We use the furo theme across all packages for a unified look. Add furo to both docs/requirements.txt and update the HTML theme to use furo (in docs/conf.py).

In addition, we use sphinx-autodoc-typehints for a cleaner api documentation. Include this package in docs/requirements.txt and add it as an extension in docs/conf.py

extensions = [
    "sphinx.ext.autodoc",
    "sphinx.ext.intersphinx",
    "sphinx.ext.todo",
    "sphinx.ext.autosummary",
    "sphinx.ext.viewcode",
    "sphinx.ext.coverage",
    "sphinx.ext.doctest",
    "sphinx.ext.ifconfig",
    "sphinx.ext.mathjax",
    "sphinx.ext.napoleon",
    "sphinx_autodoc_typehints",
]

Something on our todo list is to explore quartodoc and/or Jupyter Book for documentation and tutorials (vignette-like reproducible tutorials).

Additional Considerations

Utilize intersphinx to link objects from other packages. For instance, to link to a pandas DataFrame object, one might simply specify :py:class:`~pandas.DataFrame` within their docstrings. While this is sometimes annoying, its helps developers and users recognizing and identifying the underlying data model or objects the documentation refers to.

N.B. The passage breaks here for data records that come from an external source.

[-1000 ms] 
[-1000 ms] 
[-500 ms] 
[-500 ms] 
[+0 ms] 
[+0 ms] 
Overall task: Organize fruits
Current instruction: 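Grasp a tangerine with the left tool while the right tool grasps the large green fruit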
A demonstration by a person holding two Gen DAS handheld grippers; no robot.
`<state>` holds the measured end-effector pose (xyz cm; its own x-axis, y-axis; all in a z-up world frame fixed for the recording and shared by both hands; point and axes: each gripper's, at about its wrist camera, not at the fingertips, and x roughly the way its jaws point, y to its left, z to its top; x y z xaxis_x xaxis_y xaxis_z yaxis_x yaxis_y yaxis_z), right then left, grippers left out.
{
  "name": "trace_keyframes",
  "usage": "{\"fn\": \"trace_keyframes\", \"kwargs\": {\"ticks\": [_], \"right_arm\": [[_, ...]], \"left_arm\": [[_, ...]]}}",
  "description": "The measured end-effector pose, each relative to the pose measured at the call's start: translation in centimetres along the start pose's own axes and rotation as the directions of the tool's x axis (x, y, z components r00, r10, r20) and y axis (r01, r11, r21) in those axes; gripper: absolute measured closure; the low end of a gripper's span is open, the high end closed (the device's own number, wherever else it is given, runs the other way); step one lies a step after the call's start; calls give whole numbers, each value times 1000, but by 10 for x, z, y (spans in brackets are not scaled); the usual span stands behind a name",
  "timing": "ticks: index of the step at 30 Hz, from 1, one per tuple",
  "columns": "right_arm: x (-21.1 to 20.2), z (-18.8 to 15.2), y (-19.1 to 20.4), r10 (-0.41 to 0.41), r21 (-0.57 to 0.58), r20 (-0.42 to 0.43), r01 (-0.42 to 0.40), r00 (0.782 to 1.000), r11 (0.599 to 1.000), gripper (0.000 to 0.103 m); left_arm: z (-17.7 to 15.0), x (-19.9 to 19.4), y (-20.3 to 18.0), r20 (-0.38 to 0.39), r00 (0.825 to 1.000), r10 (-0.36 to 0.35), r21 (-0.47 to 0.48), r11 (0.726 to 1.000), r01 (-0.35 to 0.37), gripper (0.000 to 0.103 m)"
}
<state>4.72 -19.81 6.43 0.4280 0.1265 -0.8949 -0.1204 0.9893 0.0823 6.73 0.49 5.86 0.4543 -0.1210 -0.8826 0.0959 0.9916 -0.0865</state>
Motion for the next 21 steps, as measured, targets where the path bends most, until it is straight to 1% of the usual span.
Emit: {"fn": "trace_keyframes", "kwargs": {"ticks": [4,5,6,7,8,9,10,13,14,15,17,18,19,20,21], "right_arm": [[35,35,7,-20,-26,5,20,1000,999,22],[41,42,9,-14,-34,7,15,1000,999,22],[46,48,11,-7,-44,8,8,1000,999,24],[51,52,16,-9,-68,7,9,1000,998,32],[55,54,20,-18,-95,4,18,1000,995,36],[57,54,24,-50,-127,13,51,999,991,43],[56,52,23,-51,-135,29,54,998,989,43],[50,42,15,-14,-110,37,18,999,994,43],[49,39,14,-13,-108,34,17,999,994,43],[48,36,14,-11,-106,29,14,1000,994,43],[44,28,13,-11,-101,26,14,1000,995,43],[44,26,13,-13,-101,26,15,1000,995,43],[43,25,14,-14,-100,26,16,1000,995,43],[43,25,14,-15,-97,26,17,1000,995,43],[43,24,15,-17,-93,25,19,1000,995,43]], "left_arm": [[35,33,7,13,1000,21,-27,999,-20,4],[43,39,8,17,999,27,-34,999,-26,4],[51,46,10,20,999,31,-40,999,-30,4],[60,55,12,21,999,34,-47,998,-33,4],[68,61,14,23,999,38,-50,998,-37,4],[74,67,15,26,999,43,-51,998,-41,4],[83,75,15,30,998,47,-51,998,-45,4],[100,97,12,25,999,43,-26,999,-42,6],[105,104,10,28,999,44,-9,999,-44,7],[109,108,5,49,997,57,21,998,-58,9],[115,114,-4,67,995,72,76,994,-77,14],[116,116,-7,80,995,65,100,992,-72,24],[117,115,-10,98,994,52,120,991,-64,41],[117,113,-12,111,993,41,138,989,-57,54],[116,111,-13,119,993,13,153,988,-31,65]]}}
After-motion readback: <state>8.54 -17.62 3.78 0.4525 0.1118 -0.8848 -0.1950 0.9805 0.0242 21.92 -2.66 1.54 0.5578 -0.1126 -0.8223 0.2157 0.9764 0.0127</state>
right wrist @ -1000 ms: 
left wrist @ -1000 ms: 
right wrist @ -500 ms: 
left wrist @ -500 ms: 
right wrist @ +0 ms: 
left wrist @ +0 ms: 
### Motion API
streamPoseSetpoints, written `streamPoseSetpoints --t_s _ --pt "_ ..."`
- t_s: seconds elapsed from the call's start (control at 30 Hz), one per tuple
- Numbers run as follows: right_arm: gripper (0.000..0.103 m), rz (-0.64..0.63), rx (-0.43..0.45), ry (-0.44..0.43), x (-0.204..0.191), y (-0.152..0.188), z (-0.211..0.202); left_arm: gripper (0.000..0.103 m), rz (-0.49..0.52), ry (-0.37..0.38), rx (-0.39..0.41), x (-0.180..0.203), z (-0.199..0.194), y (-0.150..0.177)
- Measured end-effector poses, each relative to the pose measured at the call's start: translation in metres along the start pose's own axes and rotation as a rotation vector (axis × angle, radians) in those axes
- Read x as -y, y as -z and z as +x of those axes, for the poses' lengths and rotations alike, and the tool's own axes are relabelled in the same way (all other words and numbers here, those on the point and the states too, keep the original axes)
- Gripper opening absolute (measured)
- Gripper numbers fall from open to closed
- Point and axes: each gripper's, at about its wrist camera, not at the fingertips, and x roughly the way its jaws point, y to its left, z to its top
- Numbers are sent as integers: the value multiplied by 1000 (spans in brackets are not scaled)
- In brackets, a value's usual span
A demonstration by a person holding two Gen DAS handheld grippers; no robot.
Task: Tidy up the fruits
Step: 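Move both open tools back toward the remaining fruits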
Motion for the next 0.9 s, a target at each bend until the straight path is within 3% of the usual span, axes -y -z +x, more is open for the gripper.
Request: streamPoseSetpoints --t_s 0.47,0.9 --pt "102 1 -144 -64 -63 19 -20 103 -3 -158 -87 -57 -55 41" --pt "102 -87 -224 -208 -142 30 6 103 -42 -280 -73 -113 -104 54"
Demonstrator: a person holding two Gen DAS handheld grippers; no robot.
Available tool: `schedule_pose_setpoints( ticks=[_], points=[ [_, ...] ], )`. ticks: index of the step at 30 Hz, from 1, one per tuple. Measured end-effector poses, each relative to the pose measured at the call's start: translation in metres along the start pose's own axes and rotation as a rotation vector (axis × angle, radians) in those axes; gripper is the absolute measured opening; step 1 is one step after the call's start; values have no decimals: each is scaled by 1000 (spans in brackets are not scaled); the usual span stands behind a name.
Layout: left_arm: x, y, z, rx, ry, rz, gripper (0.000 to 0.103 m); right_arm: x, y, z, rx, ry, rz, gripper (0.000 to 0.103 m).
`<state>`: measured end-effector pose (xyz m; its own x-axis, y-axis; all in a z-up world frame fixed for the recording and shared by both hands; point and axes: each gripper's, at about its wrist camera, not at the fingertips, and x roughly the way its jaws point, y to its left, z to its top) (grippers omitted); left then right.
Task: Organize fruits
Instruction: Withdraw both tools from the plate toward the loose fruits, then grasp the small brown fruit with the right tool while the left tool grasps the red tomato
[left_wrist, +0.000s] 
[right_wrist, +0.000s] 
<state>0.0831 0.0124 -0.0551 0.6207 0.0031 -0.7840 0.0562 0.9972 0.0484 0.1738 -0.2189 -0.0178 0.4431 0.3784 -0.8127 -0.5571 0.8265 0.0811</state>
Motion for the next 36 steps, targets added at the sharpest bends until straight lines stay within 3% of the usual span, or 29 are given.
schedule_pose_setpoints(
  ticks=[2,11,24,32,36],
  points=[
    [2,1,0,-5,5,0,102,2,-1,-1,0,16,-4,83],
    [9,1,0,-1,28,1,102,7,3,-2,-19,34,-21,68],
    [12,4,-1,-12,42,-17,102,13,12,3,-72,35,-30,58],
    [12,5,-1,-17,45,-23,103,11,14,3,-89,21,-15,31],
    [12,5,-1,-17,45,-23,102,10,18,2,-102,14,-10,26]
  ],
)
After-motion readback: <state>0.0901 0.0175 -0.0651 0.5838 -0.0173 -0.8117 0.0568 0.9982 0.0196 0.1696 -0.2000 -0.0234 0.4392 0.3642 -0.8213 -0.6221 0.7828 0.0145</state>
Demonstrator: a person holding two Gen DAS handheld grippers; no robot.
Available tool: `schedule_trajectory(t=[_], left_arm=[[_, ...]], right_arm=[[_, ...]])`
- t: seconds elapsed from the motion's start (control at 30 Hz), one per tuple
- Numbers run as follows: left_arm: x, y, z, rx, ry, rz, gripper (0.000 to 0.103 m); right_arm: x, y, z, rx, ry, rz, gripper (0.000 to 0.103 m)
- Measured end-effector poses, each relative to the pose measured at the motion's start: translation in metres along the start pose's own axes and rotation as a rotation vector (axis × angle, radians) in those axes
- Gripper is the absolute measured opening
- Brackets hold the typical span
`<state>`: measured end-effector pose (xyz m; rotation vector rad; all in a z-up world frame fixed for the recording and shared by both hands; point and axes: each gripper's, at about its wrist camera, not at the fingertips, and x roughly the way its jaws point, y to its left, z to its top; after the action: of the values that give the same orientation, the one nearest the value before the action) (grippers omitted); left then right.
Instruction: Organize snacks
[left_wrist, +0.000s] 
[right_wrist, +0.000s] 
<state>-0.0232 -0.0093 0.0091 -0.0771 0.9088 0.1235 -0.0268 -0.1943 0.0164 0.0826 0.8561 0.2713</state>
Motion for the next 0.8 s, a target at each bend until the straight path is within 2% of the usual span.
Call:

Make sure to update the "intersphinx_mapping" to external packages in docs/conf.py.

Note that dunder methods of classes aren't automatically documented. Modify these defaults as needed in your docs/conf.py:

autodoc_default_options = {
    'special-members': True,
    'undoc-members': False,
    'exclude-members': '__weakref__, __dict__, __str__, __module__, __init__'
}

autosummary_generate = True
autosummary_imported_members = True

Type hints

As the term suggests, these are "hints", only used to enhance the developer experience; they should not dictate how we write our code. For this reason, we prefer simple types in these hints, usually corresponding to base Python types with minimal nesting. For example, if a function is expected to operate on any arbitrary list, the basic list type hint should suffice.

def find_element(arr: list, query: int)
    pass

If your function expects a list of strings,

from typing import List

def find_element(arr: List[str], query: str):
    pass

If your function accepts multiple types as inputs,

from typing import Union

def find_element(arr: List[str], query: Union[int, str, slice]):
    pass

There is no need to waste time constructing the most perfectly descriptive type for your arguments or return values; just use a simple hint with minimal nesting and put the details in the docstring instead.

Publishing on PyPI

For most packages, the included GitHub workflows should suffice for most scenarios as long as you follow the instructions in this document. You might need to set up twine to publish packages to PyPI.

If you are developing packages interfacing with C/C++ libraries and require building multiple wheels, refer to our GitHub workflows in scranpy. While we currently use cibuildwheel (and its very slow), we are trying to speed up this workflow.

Have fun!

Your contributions and packages are valuable to BiocPy, and we hope this guide helps set guidelines and standards. Thank you for being a part of our developer community and more importantly have fun!